Last Friday, Wired published my 14,000-word narrative account of the Zizians, a group that I’d been quietly reporting on since early 2023. You may have come across a baffling headline or two about the Zizians over the last few weeks. After a Border Patrol agent was killed in a shootout with two members of the group in Vermont in January, the events surrounding them have been speedrun simultaneously through the media flood zone, the tabloid grinder, the influencer engagement farms, and the the true-crime industrial complex. (If you’re a new Shell Game newsletter subscriber you may also wonder: What does this have to do with voice cloning? Well: Shell Game is broadly about not just voice AI, and not even just AI, but a broad spectrum of modern phenomena that have a similar things-are-not-what-they-seem vibe to the show’s first season. Most of the things I work on tend to occupy this space.)
The tale of the Zizians is complicated and tragic, extremely difficult if not impossible to summarize in a coherent way. It’s the story of a handful of young, gifted people who were attracted to a Bay Area community, the rationalists, brimming with ideas about self-improvement and saving the world. The Zizian faction, however, became disaffected with that larger community. And inspired if not directed by the dark and impenetrable philosophy of one of their number, Ziz LaSota, they set off on their own path to enlightenment. That path, so far, has led them to an alleged association with six killings and two suicides, with seven members of the group currently in custody.
I don’t ever presume anyone wants to consume 14,000 words of my prose, but if that description intrigues you, reading the whole story is really the only way to get a handle on it.
One of the reasons Wired decided to run the article so long—besides the fact that we were sitting on years of reporting that no one else had—was that many recent news accounts of the group have been… opaque, at best. (Updating to note: There has been some really strong coverage too, particularly among local reporters at VTDigger and Open Vallejo, at the SF Chronicle, and independently by Kenny Jones, who compiled a massive timeline of facts about the story.) At worst, they’ve simplified the story to the point of falsehood. In some versions it’s the saga of a “trans cult” (because a large proportion of the group was trans), in others it’s that of a “vegan cult” (one of their tenets was an extreme commitment to veganism), in still others it’s one of anti-fascists gone wild (because they espoused opposition to certain political forces on the rise). Often they are described as “geniuses,” when in fact they were all academically and technically gifted but not known for any particular brilliance. The Zizians are, in a way, a culture war funhouse mirror for our times.
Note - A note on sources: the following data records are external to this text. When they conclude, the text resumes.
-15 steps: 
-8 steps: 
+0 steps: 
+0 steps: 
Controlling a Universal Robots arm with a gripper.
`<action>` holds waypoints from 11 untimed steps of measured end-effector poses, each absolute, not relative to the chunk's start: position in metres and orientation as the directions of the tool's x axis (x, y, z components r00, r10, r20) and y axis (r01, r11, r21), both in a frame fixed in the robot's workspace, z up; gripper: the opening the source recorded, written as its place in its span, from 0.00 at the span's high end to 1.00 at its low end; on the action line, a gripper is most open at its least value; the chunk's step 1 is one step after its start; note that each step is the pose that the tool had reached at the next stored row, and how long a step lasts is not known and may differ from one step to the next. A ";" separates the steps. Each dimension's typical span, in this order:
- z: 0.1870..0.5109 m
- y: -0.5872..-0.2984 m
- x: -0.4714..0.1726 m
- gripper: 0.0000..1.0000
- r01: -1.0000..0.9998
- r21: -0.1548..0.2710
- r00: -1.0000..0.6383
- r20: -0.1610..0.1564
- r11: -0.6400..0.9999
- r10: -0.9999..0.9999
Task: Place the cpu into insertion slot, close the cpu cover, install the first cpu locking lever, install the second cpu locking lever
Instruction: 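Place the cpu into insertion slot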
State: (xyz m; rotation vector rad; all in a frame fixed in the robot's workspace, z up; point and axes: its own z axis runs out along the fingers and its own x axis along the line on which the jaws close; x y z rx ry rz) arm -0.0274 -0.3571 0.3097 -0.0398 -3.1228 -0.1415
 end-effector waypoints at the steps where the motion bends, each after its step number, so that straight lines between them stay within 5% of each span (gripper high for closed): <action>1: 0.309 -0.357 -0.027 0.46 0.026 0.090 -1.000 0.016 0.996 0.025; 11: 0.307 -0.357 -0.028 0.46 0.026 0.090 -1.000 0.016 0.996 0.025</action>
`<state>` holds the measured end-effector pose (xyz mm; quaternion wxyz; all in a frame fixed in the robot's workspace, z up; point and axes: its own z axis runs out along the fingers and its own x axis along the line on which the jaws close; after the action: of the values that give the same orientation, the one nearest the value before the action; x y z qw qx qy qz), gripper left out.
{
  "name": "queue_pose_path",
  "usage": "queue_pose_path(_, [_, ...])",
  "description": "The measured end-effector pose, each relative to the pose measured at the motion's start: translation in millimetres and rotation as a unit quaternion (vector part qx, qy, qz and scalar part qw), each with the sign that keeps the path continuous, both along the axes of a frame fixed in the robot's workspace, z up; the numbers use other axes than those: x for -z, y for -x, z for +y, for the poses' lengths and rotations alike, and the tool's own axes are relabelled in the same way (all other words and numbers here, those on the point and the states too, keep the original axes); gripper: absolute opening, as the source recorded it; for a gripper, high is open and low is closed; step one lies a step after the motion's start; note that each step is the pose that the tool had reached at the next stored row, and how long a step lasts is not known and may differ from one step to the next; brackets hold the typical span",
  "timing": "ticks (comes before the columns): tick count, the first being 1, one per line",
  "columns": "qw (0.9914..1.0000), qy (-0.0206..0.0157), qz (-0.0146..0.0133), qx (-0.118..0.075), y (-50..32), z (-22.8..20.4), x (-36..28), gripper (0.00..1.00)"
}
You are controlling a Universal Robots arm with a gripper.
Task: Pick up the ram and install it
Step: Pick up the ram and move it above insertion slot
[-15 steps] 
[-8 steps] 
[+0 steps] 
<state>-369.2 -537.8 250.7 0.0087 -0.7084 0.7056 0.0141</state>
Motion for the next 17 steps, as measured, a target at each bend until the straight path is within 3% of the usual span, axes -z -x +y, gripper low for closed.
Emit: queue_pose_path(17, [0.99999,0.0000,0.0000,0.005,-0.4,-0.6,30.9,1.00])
But one aspect of the Zizians’ story that has often gotten lost, so far, is the fact that what brought their initial members together was not any of the notions above. Their first commonality, roughly speaking, was their connection to the idea that unfriendly, superintelligent AI would someday destroy the world, and something needed to be done to stop it. As it happens, my own connection to the story, and my reason for taking it on two years ago, sprung from my own 25-year history with that same idea.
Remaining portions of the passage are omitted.